Why Is Password-Only Authentication a Security Risk?
Qwerty. 12345. Password. Many people aren’t good at coming up with strong passwords, and even more may reuse passwords for multiple services. Hackers can crack passwords through brute force. But the biggest risk with password-only authentication is single-factor authentication. Two-factor authentication resolves this with a second layer of defense, forcing users to confirm both something they know (a password) and something they have (a cellphone).
How Does Password Spraying Work?
Attackers repeatedly attempt to compromise password-only accounts, especially internet-exposed services. They’ll use a list of common usernames and passwords in hopes of finding a match. Then they will “hope and spray” millions of passwords to try to find one that works.
LEARN MORE: How identity and access management supports a zero-trust environment.
How Can an Organization Prepare for a Passwordless World?
Start by putting two-factor authentication in place.
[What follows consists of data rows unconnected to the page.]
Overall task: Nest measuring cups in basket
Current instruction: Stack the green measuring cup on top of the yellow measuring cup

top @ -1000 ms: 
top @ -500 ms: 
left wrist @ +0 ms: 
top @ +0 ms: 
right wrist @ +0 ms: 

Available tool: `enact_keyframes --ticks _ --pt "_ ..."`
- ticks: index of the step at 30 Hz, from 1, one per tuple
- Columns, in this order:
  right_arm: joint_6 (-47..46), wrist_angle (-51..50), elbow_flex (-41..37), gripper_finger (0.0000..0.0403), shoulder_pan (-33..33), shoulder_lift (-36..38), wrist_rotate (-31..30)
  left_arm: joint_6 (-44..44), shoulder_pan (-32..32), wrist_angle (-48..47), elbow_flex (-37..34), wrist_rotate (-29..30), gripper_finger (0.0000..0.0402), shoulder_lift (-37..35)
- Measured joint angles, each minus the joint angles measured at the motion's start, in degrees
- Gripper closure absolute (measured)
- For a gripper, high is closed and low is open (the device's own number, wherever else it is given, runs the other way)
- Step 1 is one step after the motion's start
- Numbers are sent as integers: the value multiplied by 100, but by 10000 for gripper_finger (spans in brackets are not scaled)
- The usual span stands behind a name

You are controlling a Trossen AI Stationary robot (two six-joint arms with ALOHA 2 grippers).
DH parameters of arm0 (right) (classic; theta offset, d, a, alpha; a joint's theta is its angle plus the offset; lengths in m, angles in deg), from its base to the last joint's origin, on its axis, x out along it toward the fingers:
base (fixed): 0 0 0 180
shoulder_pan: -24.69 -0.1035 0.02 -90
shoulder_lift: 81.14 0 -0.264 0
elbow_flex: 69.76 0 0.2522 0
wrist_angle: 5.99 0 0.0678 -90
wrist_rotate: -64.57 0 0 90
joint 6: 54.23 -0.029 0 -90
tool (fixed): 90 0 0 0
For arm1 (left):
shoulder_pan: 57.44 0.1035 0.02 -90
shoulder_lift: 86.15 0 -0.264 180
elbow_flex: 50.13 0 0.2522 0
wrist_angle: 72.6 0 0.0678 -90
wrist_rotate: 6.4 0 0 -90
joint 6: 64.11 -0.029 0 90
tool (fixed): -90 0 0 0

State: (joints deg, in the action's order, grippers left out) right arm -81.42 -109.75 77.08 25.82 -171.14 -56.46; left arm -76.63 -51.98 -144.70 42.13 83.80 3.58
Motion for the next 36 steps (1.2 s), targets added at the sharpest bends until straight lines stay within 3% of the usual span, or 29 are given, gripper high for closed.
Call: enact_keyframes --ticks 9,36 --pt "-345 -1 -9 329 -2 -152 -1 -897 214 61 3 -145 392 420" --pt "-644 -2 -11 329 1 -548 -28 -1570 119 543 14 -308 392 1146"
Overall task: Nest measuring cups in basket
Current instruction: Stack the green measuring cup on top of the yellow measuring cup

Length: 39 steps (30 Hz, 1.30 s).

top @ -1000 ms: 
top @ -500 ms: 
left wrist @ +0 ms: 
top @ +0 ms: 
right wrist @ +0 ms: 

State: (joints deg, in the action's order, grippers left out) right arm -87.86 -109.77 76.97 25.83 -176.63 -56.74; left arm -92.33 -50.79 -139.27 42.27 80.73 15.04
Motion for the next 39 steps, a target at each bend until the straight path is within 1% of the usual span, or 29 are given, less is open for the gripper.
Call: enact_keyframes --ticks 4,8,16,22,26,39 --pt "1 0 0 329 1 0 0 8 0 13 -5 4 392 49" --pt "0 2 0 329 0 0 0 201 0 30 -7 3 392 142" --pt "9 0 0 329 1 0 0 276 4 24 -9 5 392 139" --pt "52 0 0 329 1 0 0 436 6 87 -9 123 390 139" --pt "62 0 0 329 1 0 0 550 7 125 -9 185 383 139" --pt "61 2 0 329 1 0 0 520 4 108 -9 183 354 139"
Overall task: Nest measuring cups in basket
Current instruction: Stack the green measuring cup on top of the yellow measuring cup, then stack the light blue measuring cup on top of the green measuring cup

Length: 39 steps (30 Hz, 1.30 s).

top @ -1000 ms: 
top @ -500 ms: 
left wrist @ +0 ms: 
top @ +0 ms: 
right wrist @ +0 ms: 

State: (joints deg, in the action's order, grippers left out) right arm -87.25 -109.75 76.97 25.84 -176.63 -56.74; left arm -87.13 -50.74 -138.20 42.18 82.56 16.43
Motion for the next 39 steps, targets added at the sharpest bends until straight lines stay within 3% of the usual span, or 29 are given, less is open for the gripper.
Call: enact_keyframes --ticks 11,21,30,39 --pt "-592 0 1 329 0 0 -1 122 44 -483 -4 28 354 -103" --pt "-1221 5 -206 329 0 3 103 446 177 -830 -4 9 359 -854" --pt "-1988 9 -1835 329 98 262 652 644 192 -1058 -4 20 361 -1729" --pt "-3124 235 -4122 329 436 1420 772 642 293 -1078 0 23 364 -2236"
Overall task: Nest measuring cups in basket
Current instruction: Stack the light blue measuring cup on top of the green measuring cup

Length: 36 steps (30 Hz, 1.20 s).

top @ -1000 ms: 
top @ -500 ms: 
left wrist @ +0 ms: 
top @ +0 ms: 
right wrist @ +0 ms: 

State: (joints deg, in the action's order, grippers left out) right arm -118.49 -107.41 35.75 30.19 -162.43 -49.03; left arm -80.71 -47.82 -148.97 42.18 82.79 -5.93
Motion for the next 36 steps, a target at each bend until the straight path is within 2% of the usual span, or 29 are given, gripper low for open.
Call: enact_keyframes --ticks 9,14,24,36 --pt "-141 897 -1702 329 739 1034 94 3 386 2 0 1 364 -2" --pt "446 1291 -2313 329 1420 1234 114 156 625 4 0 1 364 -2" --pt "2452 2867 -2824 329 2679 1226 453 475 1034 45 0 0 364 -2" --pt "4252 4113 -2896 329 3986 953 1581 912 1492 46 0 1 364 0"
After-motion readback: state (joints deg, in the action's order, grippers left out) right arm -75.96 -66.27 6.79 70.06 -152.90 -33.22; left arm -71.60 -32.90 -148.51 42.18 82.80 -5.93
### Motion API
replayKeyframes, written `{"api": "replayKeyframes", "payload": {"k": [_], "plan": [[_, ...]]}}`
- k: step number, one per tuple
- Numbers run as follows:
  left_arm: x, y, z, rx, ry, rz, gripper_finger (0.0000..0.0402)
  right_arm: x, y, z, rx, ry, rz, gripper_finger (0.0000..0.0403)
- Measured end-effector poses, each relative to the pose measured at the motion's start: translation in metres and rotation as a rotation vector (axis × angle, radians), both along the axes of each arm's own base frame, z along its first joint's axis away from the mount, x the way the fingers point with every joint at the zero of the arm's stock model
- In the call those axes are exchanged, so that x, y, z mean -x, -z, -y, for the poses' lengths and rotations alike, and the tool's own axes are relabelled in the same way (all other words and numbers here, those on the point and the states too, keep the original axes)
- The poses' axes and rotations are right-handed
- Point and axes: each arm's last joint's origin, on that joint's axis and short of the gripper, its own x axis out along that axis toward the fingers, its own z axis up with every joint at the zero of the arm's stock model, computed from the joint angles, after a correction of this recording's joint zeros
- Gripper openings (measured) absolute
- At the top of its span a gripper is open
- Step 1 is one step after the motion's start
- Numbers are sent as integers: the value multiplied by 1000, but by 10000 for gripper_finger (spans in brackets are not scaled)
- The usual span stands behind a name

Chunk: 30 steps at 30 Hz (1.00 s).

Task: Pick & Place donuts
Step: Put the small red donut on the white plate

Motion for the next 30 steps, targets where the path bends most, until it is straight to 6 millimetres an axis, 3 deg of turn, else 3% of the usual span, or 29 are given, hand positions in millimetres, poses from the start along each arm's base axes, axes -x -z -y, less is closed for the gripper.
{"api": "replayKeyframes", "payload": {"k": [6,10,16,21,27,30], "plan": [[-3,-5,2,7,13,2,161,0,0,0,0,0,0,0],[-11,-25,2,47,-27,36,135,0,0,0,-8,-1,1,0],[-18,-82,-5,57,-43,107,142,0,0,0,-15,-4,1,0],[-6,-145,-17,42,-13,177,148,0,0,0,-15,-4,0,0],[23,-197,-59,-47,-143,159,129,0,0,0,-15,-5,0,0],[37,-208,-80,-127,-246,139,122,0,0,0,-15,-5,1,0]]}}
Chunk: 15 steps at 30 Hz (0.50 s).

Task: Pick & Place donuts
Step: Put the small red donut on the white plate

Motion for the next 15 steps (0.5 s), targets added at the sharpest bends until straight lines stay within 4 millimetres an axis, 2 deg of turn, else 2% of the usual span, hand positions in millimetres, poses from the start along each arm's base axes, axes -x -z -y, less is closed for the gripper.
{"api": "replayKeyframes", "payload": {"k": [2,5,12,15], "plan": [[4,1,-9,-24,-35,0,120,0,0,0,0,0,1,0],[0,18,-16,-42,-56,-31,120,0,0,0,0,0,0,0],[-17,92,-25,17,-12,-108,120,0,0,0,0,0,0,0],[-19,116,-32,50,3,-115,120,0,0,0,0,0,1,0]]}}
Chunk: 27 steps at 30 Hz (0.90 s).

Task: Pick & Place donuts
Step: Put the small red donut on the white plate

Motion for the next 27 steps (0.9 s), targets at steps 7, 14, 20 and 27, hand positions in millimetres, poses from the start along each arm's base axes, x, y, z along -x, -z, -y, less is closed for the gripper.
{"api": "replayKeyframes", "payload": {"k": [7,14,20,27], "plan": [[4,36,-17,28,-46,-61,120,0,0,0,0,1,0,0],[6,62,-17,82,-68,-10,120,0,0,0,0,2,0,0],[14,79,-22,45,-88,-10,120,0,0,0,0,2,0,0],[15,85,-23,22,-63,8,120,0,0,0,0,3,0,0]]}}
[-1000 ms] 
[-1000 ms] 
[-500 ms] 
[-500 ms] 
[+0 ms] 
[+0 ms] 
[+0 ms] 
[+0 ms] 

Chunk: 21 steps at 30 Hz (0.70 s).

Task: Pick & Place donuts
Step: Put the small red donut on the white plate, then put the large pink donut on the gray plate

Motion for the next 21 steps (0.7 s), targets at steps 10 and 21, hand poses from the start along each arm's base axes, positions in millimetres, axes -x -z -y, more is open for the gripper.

That will require you to set up the necessary infrastructures and learn more about passwordless authentication. You can also learn about industry-standard services such as the trusted platform module and FIDO, which offer strategies for replacing passwords.
What Is a Passkey and How Does It Work?
A passkey is typically a PIN that’s part of public-private key cryptography. It’s a private key that unlocks an account secured by a public key. A public key cryptographically linked to the private key is then verified, providing secure, passwordless authentication. With passkeys, multi-factor authentication and new passwordless sign-in standards, passwordless security could be near.